(Saved data entries)

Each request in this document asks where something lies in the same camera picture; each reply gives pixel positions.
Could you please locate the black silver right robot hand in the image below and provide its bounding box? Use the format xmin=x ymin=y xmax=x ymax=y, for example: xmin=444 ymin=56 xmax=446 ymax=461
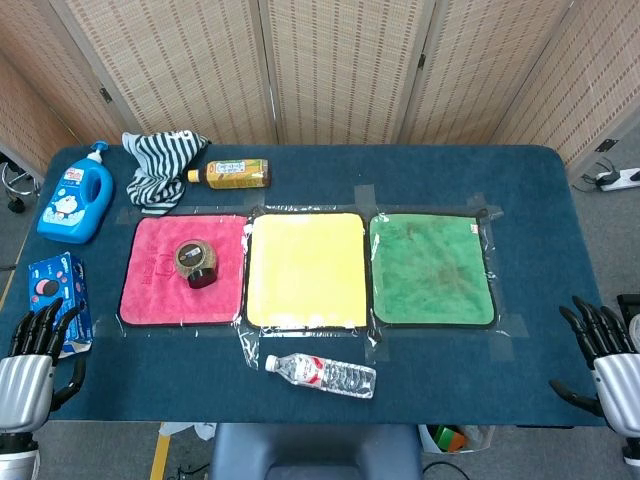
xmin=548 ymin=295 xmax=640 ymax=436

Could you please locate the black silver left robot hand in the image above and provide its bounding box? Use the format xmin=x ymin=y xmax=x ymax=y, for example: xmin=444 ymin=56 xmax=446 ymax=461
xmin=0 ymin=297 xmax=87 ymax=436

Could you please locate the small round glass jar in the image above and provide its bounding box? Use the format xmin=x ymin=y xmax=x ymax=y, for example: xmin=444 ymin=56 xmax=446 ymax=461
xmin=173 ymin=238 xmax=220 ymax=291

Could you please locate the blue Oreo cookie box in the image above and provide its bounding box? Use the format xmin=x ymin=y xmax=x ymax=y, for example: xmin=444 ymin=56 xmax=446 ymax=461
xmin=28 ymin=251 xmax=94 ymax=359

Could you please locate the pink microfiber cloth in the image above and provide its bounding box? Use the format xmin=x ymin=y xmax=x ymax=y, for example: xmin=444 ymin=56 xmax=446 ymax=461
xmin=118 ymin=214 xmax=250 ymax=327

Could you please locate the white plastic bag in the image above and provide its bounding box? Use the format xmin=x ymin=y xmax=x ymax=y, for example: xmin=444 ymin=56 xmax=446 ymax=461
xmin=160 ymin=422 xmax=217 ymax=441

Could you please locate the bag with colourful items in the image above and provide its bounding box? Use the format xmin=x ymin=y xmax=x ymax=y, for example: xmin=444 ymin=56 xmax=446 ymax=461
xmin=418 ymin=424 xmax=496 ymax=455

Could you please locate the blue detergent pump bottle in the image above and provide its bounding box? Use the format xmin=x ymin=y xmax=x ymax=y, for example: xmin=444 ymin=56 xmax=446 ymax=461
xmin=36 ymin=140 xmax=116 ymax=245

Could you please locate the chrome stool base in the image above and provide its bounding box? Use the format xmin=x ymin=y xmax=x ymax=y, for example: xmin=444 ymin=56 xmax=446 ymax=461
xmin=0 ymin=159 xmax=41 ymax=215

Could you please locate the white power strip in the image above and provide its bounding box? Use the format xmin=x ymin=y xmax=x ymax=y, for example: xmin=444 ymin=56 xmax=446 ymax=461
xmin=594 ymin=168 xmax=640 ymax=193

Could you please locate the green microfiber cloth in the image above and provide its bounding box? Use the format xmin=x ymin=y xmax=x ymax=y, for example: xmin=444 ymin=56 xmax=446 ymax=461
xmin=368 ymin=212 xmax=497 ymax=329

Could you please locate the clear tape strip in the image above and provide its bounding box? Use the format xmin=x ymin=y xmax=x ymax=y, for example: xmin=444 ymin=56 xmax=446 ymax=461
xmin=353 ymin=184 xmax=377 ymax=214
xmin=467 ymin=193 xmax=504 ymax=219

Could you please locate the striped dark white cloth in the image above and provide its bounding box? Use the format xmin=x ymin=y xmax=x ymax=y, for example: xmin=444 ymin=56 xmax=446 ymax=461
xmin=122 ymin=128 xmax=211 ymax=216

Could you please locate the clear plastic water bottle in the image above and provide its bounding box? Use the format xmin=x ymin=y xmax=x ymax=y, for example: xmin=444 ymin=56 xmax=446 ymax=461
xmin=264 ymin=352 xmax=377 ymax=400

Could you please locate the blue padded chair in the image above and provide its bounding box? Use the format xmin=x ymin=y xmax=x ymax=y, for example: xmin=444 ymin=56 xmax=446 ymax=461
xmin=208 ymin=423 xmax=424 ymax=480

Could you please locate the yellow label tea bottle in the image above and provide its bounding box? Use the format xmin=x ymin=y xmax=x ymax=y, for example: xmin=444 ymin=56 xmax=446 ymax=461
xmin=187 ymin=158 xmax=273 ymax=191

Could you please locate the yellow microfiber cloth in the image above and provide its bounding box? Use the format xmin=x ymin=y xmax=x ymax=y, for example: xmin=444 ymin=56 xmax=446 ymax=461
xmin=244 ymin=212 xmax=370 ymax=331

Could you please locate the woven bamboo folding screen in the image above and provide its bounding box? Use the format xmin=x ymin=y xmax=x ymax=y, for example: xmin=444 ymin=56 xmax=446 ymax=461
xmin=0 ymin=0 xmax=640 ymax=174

- PROBLEM TO WORK ON -
Retype the data word for word, please, and keep the images out.

- RESULT OF THE TASK -
Each request in this document asks where something lies in the same camera picture; each reply gives pixel positions.
Could you please locate the black silver right robot hand in the image below and provide its bounding box? Use the format xmin=x ymin=y xmax=x ymax=y, for example: xmin=444 ymin=56 xmax=446 ymax=461
xmin=548 ymin=295 xmax=640 ymax=436

Could you please locate the black silver left robot hand in the image above and provide its bounding box? Use the format xmin=x ymin=y xmax=x ymax=y, for example: xmin=444 ymin=56 xmax=446 ymax=461
xmin=0 ymin=297 xmax=87 ymax=436

Could you please locate the small round glass jar in the image above and provide its bounding box? Use the format xmin=x ymin=y xmax=x ymax=y, for example: xmin=444 ymin=56 xmax=446 ymax=461
xmin=173 ymin=238 xmax=220 ymax=291

Could you please locate the blue Oreo cookie box in the image above and provide its bounding box? Use the format xmin=x ymin=y xmax=x ymax=y, for example: xmin=444 ymin=56 xmax=446 ymax=461
xmin=28 ymin=251 xmax=94 ymax=359

Could you please locate the pink microfiber cloth in the image above and provide its bounding box? Use the format xmin=x ymin=y xmax=x ymax=y, for example: xmin=444 ymin=56 xmax=446 ymax=461
xmin=118 ymin=214 xmax=250 ymax=327

Could you please locate the white plastic bag in the image above and provide its bounding box? Use the format xmin=x ymin=y xmax=x ymax=y, for example: xmin=444 ymin=56 xmax=446 ymax=461
xmin=160 ymin=422 xmax=217 ymax=441

Could you please locate the bag with colourful items in the image above and provide its bounding box? Use the format xmin=x ymin=y xmax=x ymax=y, for example: xmin=444 ymin=56 xmax=446 ymax=461
xmin=418 ymin=424 xmax=496 ymax=455

Could you please locate the blue detergent pump bottle in the image above and provide its bounding box? Use the format xmin=x ymin=y xmax=x ymax=y, for example: xmin=444 ymin=56 xmax=446 ymax=461
xmin=36 ymin=140 xmax=116 ymax=245

Could you please locate the chrome stool base in the image above and provide its bounding box? Use the format xmin=x ymin=y xmax=x ymax=y, for example: xmin=444 ymin=56 xmax=446 ymax=461
xmin=0 ymin=159 xmax=41 ymax=215

Could you please locate the white power strip in the image above and provide its bounding box? Use the format xmin=x ymin=y xmax=x ymax=y, for example: xmin=444 ymin=56 xmax=446 ymax=461
xmin=594 ymin=168 xmax=640 ymax=193

Could you please locate the green microfiber cloth in the image above and provide its bounding box? Use the format xmin=x ymin=y xmax=x ymax=y, for example: xmin=444 ymin=56 xmax=446 ymax=461
xmin=368 ymin=212 xmax=497 ymax=329

Could you please locate the clear tape strip in the image above and provide its bounding box? Use the format xmin=x ymin=y xmax=x ymax=y, for example: xmin=444 ymin=56 xmax=446 ymax=461
xmin=353 ymin=184 xmax=377 ymax=214
xmin=467 ymin=193 xmax=504 ymax=219

Could you please locate the striped dark white cloth in the image above and provide its bounding box? Use the format xmin=x ymin=y xmax=x ymax=y, for example: xmin=444 ymin=56 xmax=446 ymax=461
xmin=122 ymin=128 xmax=211 ymax=216

Could you please locate the clear plastic water bottle in the image above and provide its bounding box? Use the format xmin=x ymin=y xmax=x ymax=y, for example: xmin=444 ymin=56 xmax=446 ymax=461
xmin=264 ymin=352 xmax=377 ymax=400

Could you please locate the blue padded chair in the image above and provide its bounding box? Use the format xmin=x ymin=y xmax=x ymax=y, for example: xmin=444 ymin=56 xmax=446 ymax=461
xmin=208 ymin=423 xmax=424 ymax=480

Could you please locate the yellow label tea bottle in the image above and provide its bounding box? Use the format xmin=x ymin=y xmax=x ymax=y, for example: xmin=444 ymin=56 xmax=446 ymax=461
xmin=187 ymin=158 xmax=273 ymax=191

Could you please locate the yellow microfiber cloth in the image above and provide its bounding box? Use the format xmin=x ymin=y xmax=x ymax=y, for example: xmin=444 ymin=56 xmax=446 ymax=461
xmin=244 ymin=212 xmax=370 ymax=331

Could you please locate the woven bamboo folding screen in the image above and provide its bounding box? Use the format xmin=x ymin=y xmax=x ymax=y, for example: xmin=444 ymin=56 xmax=446 ymax=461
xmin=0 ymin=0 xmax=640 ymax=174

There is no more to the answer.